Dieta per dimagrire 10 kg: cosa e quanto mangiare

Dieta per dimagrire 10 kg: cosa e quanto mangiare

Fonte immagine: iStock

Per perdere 10 chili è necessario saltare i pasti? Quali cibi portare a tavola? Queste e altre risposte per mettersi a dieta senza nuocere alla salute.

Dimagrire 10 chili è un obiettivo ambizioso ma certamente realizzabile, purché si intraprenda la strada giusta che inizia dal consulto con un nutrizionista esperto o con il medico, per impostare uno stile alimentare salutare evitando il fai da te, spesso responsabile di causare danni alla salute.

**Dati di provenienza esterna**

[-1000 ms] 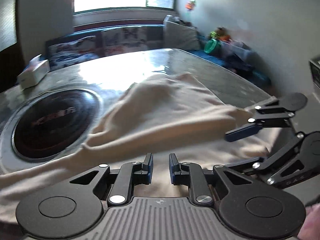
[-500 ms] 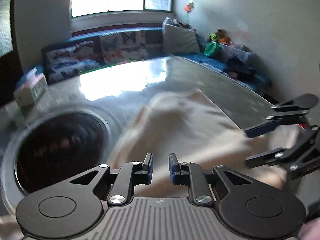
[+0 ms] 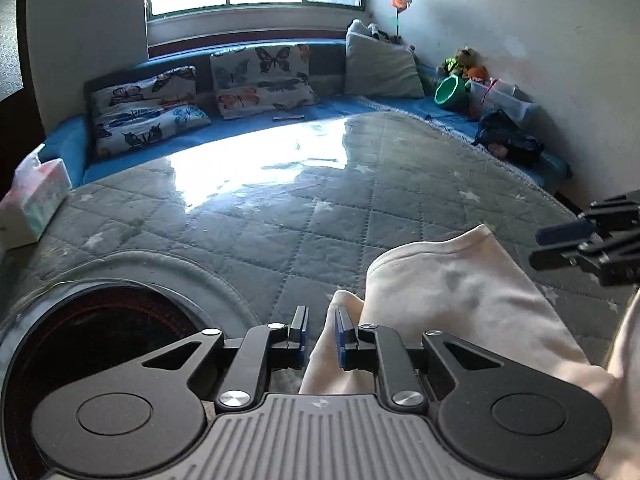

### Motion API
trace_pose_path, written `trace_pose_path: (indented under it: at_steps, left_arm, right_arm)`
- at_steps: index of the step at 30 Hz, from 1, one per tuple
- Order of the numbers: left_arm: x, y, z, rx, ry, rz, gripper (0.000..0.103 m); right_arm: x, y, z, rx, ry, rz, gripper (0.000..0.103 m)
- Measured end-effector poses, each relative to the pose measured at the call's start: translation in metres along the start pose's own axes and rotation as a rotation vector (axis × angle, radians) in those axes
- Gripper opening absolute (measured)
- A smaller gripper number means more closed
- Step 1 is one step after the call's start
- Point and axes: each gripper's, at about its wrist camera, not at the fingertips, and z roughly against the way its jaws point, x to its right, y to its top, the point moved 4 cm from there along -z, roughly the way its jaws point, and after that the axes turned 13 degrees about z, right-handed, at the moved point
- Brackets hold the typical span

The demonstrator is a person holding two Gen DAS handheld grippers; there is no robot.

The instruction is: Fold clothes

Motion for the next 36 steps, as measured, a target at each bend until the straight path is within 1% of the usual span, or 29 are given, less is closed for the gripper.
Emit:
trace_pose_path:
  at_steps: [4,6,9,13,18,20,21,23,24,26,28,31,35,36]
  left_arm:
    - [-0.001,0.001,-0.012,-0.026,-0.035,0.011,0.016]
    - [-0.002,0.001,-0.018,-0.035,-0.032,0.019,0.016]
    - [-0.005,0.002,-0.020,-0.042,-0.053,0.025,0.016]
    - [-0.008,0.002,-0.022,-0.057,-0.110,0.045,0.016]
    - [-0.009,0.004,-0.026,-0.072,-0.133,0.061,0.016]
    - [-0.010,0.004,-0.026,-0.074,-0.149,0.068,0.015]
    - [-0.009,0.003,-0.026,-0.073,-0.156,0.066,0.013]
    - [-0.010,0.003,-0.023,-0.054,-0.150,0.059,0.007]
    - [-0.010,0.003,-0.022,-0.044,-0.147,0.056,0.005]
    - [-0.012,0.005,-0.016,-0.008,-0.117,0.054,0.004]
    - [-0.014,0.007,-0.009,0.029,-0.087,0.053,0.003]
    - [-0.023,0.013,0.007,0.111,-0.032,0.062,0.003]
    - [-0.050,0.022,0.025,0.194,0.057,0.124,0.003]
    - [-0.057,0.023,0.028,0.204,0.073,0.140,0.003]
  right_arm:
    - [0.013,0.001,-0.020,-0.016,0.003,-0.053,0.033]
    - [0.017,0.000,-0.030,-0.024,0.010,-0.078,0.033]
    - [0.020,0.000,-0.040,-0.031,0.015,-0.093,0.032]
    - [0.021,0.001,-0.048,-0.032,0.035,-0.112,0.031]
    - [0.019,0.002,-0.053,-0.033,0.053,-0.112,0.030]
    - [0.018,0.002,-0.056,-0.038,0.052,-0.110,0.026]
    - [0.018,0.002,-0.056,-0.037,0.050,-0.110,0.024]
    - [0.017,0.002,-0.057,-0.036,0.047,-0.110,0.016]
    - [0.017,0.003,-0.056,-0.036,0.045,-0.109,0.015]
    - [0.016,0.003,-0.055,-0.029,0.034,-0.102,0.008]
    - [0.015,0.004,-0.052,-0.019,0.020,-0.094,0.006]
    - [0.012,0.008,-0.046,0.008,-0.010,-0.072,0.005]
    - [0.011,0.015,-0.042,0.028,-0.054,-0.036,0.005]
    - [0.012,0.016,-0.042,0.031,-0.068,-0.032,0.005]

Solo seguendo i consigli di un esperto, infatti, è possibile definire realmente il peso in eccesso e valutare le caratteristiche della dieta da seguire in base alle condizioni fisiche individuale. In generale, è possibile affermare che il dimagrimento ottimale prevede una perdita di peso mensile non superiore ai 3 o 4 chili al massimo. Perdere 10 chili restando in salute, quindi, richiede un periodo di tempo non certo breve: in questo modo si tiene lontano il pericoloso effetto yo-yo che porta a recuperare i chili persi in pochissimo tempo, spesso accumulando più peso di quello di partenza.

Regole generali

Dieta panino
Fonte: Foto di Steve Buissinne da Pixabay Dieta

Qualsiasi dieta finalizzata alla perdita di peso deve tenere in considerazione alcune regole basilari:

  • è necessario assumere meno calorie di quelle che si consumano quotidianamente;
  • è indispensabile conoscere il proprio IMC, l’indice di massa corporea che definisce le condizioni fisiche individuali, distinguendo tra normopeso, sottopeso e sovrappeso;
  • intaccare le riserve di grasso senza ridurre la massa magra.

Quanti pasti consumare

Calendario settimanale
Calendario settimanale

La dieta per dimagrire 10 chili più sana è quella che promette un dimagrimento lento e spalmato nel tempo, abbinando un regime alimentare controllato all’attività fisica e al consumo quotidiano di circa 2 litri di acqua. È importante non saltare i pasti, programmando invece 5 pasti quotidiani che oltre al pranzo e alla cena prevedano la colazione e 2 spuntini, a metà mattina e metà pomeriggio.

Altrettanto importante è distribuire al meglio tutti i nutrienti, in modo da non generare carenze e assicurandosi l’apporto energetico necessario per svolgere tutte le attività quotidiane. Se è vero che le proteine svolgono un ruolo primario per il dimagrimento, anche al fine di salvaguardare la massa muscolare, è innegabile che i carboidrati non devono essere demonizzati del tutto. Ecco una lista di nutrienti che è indispensabile assimilare:

  • proteine animali provenienti dalla carne bianca e dal pesce magro;
  • proteine vegetali contenute ad esempio nei ceci e in alcuni tipi di legumi;
  • grassi buoni assimilabili grazie all’olio extravergine d’oliva, ai semi oleosi e alla frutta secca, da consumare tuttavia con estrema moderazione;
  • carboidrati contenuti nei cereali integrali, ricchissimi di fibre e caratterizzati da un minore indice glicemico;
  • fibre, vitamine e minerali presenti nei vegetali e nella frutta.

Al bando, invece, gli zuccheri aggiunti, le bibite zuccherate o gassate, i dolci in generale e soprattutto i condimenti eccessivamente grassi e laboriosi, così come i metodi di cottura elaborati. La frutta, invece, dovrebbe essere consumata lontano dai pasti principali inserendola, ad esempio, sia a colazione sia in uno dei due spuntini quotidiani.

Porzioni e quantità

Dieta, bilancia
Fonte: Pixabay Bilancia

Per definire con esattezza le porzioni da consumare durante la dieta mirata alla perdita di 10 chili, è fondamentale tenere conto di alcuni fattori: il genere sessuale, l’età, la conformazione fisica e la tipologia di attività fisica svolta. Proprio per questo, affinché la dieta sia realmente produttiva è importante affidarsi a un nutrizionista esperto che saprà definire l’esatta grammatura degli alimenti.